GOAL OF THE EXERCISE
Those lines of the material below that fall between its first line and the line with "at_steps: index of", both included, are to be repeated exactly.

EXTRACTED DATA
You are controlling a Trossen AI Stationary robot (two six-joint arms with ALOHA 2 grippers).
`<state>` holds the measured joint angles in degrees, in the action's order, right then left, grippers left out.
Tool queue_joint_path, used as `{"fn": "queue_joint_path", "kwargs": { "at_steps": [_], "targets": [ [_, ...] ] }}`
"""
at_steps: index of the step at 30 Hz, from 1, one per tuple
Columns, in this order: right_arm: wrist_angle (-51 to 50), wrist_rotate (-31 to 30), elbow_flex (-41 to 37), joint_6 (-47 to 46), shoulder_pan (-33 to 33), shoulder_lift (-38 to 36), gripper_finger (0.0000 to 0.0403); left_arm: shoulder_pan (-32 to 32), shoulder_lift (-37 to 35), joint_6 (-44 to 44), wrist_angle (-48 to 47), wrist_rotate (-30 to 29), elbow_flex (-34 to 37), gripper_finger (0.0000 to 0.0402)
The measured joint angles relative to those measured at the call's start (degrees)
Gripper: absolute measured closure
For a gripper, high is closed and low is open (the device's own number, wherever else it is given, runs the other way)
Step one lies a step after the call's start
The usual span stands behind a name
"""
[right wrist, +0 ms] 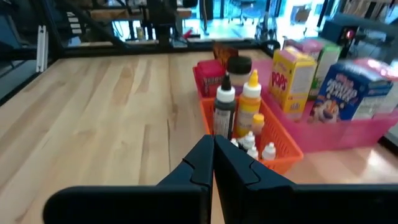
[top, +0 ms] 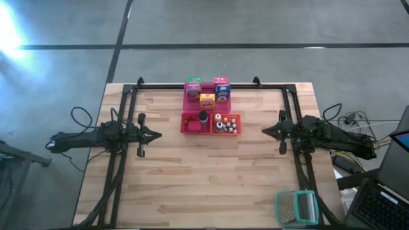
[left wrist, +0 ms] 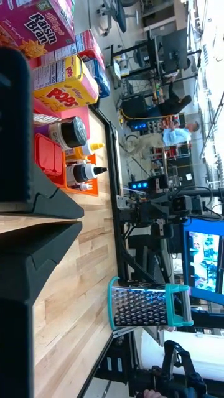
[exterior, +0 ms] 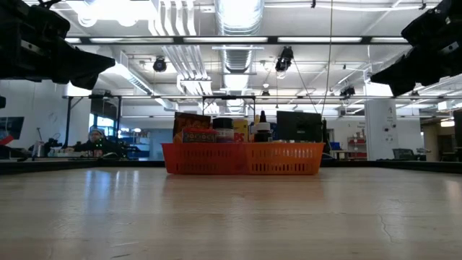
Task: Pick & Place Kitchen Items
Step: Return to Home Position
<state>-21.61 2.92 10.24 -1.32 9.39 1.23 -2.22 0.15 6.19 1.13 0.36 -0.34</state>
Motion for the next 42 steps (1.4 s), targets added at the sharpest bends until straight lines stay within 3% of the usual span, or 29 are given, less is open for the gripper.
{"fn": "queue_joint_path", "kwargs": {
  "at_steps": [42],
  "targets": [
    [-3.54,0.04,-0.2,-1.52,0.0,0.04,0.0394,0.0,-0.01,0.01,0.11,0.0,0.0,0.0376]
  ]
}}
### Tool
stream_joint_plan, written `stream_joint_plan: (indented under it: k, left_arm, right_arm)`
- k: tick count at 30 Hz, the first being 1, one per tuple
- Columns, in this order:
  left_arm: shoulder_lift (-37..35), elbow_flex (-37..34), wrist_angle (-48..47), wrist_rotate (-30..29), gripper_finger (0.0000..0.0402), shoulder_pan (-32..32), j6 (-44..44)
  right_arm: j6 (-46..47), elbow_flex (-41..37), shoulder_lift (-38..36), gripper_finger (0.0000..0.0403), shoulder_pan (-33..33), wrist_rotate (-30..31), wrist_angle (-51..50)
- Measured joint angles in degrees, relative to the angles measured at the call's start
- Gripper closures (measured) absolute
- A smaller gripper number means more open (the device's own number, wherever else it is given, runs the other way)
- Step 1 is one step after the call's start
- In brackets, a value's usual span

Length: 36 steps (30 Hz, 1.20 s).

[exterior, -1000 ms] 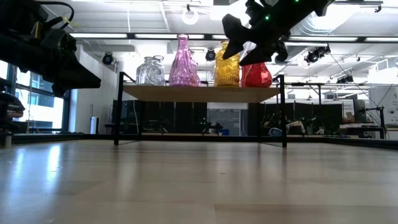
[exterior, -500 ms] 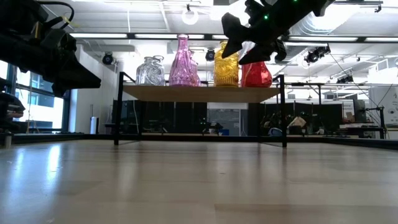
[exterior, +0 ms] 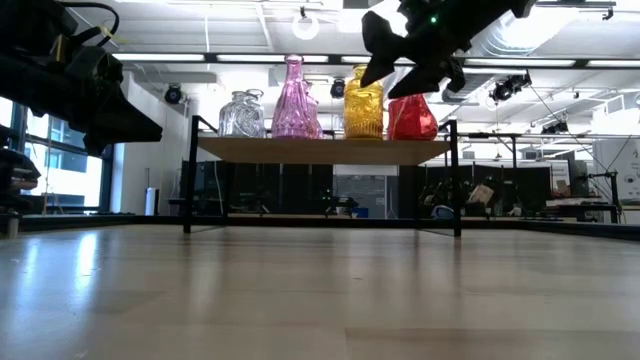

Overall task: Sort vases onto shelf
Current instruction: Adjust the purple vases on the shelf

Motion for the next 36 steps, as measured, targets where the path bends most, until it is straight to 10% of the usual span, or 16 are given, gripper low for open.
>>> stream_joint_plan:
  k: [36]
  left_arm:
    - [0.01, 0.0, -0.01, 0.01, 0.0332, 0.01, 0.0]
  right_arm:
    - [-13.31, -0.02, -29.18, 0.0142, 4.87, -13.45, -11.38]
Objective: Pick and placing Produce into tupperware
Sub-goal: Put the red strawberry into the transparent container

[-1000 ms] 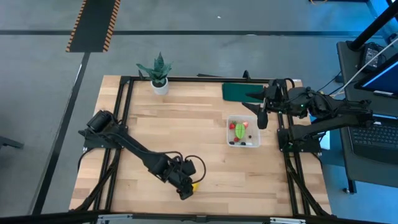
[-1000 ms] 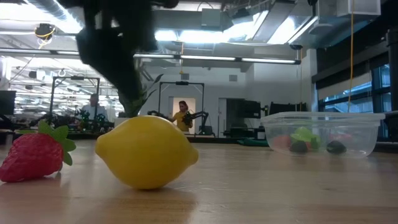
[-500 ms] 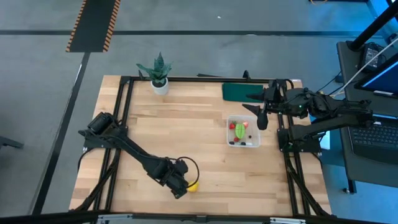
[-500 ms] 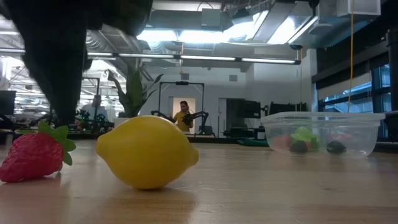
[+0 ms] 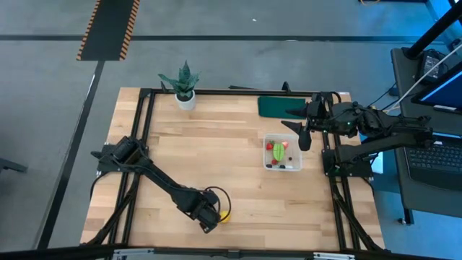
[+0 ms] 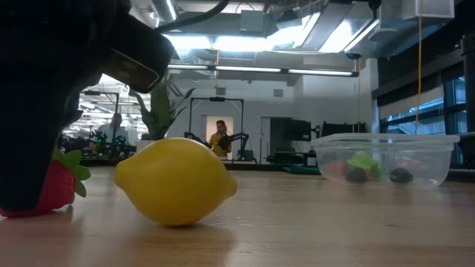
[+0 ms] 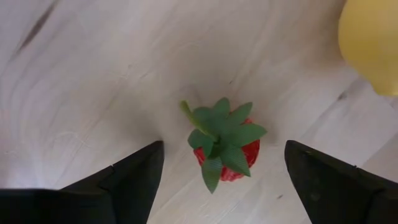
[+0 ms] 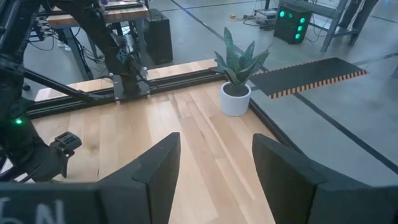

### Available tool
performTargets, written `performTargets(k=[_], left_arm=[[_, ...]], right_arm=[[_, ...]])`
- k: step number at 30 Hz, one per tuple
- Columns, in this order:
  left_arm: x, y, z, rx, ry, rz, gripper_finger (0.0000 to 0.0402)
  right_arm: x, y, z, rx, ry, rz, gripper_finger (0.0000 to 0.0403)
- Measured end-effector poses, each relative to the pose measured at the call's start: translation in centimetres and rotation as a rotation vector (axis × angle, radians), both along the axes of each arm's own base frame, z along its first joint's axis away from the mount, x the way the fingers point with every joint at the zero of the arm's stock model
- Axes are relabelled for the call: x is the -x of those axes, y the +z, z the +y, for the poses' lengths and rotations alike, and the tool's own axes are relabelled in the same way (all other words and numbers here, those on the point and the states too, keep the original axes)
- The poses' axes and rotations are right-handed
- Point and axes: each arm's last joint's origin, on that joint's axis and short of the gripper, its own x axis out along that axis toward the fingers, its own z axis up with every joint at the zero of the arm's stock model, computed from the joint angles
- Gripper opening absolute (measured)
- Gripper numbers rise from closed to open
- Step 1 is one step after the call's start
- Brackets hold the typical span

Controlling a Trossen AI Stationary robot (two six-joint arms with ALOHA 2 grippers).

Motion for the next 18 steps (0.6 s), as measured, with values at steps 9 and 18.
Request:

WRITTEN RESPONSE
You are controlling a Trossen AI Stationary robot (two six-joint arms with ALOHA 2 grippers).
`<state>` holds the measured joint angles in degrees, in the action's order, right then left, grippers left out.
Tool queue_joint_path, used as `{"fn": "queue_joint_path", "kwargs": { "at_steps": [_], "targets": [ [_, ...] ] }}`
"""
at_steps: index of the step at 30 Hz, from 1, one per tuple

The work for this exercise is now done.